**TASK BRIEF:**
From the data below, repeat everything exactly except the images.
SOURCE MATERIAL section start
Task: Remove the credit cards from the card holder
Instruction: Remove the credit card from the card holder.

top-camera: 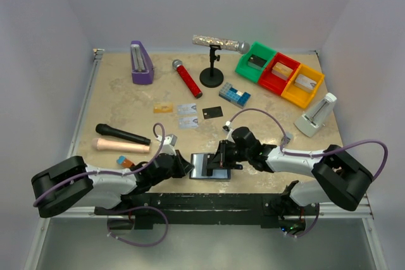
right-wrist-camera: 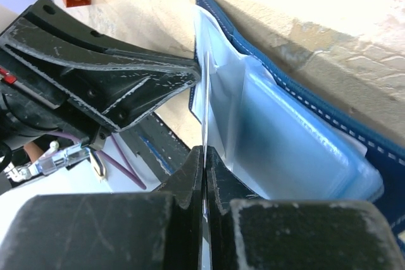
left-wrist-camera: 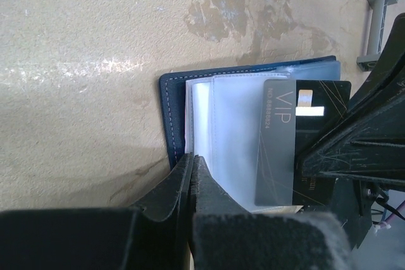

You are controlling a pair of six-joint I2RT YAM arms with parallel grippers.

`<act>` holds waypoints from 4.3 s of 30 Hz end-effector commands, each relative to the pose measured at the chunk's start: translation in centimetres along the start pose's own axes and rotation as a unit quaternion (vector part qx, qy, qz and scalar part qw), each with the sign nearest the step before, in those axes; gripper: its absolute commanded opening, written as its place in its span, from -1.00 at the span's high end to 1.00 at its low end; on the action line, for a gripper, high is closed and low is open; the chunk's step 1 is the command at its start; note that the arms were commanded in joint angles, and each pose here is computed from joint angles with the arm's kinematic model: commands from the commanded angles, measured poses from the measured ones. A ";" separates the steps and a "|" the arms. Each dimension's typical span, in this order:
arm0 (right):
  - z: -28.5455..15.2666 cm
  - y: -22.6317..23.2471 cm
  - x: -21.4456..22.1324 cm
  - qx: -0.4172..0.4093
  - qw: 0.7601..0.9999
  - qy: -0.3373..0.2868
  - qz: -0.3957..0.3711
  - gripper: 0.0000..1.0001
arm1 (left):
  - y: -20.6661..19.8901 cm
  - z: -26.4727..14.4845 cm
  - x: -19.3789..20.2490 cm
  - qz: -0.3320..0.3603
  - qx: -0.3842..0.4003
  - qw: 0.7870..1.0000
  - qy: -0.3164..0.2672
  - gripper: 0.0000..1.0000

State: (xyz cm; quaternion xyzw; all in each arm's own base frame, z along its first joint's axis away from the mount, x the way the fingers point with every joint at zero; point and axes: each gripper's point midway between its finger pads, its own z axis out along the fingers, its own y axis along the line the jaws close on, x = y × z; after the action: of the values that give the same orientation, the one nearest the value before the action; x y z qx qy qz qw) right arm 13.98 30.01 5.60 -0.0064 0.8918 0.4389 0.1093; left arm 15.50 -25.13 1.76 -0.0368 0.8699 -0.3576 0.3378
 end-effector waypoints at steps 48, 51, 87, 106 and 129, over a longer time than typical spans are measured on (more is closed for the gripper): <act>-16.8 11.7 8.5 -0.161 0.885 0.184 -0.396 1.00 | -21.0 -18.2 -6.1 0.253 0.452 0.855 0.012 -0.39; -16.5 12.3 8.3 -0.156 0.885 0.185 -0.398 1.00 | -21.9 -17.9 -5.2 0.243 0.474 0.845 0.044 -0.27; -15.9 13.7 4.3 -0.087 0.908 0.062 -0.405 -0.26 | -21.9 -16.2 -4.3 0.246 0.465 0.848 0.061 1.00; -17.2 16.6 -2.1 -0.210 0.933 -0.183 -0.227 -0.37 | -16.7 -17.2 -12.4 -0.046 0.435 0.875 -0.206 1.00; -14.9 19.1 -2.6 -0.267 0.928 -0.154 -0.207 0.28 | -16.9 -17.2 -11.9 -0.062 0.451 0.870 -0.191 1.00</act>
State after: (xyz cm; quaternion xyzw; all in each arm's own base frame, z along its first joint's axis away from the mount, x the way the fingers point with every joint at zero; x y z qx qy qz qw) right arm 12.04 29.62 28.05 -0.1439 0.7213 0.5970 0.3204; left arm 11.31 -24.29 26.65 0.0055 0.5579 -0.6985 0.4481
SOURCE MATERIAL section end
**WRITTEN RESPONSE:**
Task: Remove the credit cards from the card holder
Instruction: Remove the credit card from the card holder.

top-camera: 
right-wrist-camera: 
left-wrist-camera: 

You are controlling a pair of six-joint I2RT YAM arms with parallel grippers.

`<act>` holds waypoints from 4.3 s of 30 Hz end-effector commands, each relative to the pose measured at the chunk's start: translation in centimetres along the start pose's own axes and rotation as a unit quaternion (vector part qx, qy, qz and scalar part qw), each with the sign nearest the step before, in those axes; gripper: its absolute commanded opening, written as its place in its span, from -1.00 at the span's high end to 1.00 at its low end; on the action line, for a gripper, high is closed and low is open; the chunk's step 1 is the command at its start; note that the arms were commanded in joint angles, and each pose here is computed from joint angles with the arm's kinematic model: commands from the commanded angles, measured poses from the measured ones. A ";" separates the steps and a "|" the arms. Each dimension's typical span, in this order:
arm0 (right):
  - z: -28.5455..15.2666 cm
  - y: -22.6317..23.2471 cm
  - x: -21.4456..22.1324 cm
  - qx: -0.4172..0.4093
  - qw: 0.7601..0.9999
  - qy: -0.3373..0.2868
  - qz: -0.3957..0.3711
  - gripper: 0.0000..1.0001
arm1 (left):
  - y: -20.6661..19.8901 cm
  - z: -26.4727..14.4845 cm
  - x: -19.3789..20.2490 cm
  - qz: -0.3320..0.3603
  - qx: -0.3842..0.4003
  - qw: 0.7870..1.0000
  - qy: -0.3164..0.2672
  - gripper: 0.0000..1.0000

State: (xyz cm; quaternion xyzw; all in each arm's own base frame, z along its first joint's axis away from the mount, x the way the fingers point with every joint at zero; point and axes: each gripper's point midway between its finger pads, its own z axis out along the fingers, its own y axis along the line the jaws close on, x = y × z; after the action: of the values that give the same orientation, the one nearest the value before the action; x y z qx qy qz qw) right arm 13.98 30.01 5.60 -0.0064 0.8918 0.4389 0.1093; left arm 15.50 -25.13 1.76 -0.0368 0.8699 -0.3576 0.3378
 end-effector waypoints at steps 48, 51, 87, 106 and 129, over a longer time than typical spans are measured on (more is closed for the gripper): <act>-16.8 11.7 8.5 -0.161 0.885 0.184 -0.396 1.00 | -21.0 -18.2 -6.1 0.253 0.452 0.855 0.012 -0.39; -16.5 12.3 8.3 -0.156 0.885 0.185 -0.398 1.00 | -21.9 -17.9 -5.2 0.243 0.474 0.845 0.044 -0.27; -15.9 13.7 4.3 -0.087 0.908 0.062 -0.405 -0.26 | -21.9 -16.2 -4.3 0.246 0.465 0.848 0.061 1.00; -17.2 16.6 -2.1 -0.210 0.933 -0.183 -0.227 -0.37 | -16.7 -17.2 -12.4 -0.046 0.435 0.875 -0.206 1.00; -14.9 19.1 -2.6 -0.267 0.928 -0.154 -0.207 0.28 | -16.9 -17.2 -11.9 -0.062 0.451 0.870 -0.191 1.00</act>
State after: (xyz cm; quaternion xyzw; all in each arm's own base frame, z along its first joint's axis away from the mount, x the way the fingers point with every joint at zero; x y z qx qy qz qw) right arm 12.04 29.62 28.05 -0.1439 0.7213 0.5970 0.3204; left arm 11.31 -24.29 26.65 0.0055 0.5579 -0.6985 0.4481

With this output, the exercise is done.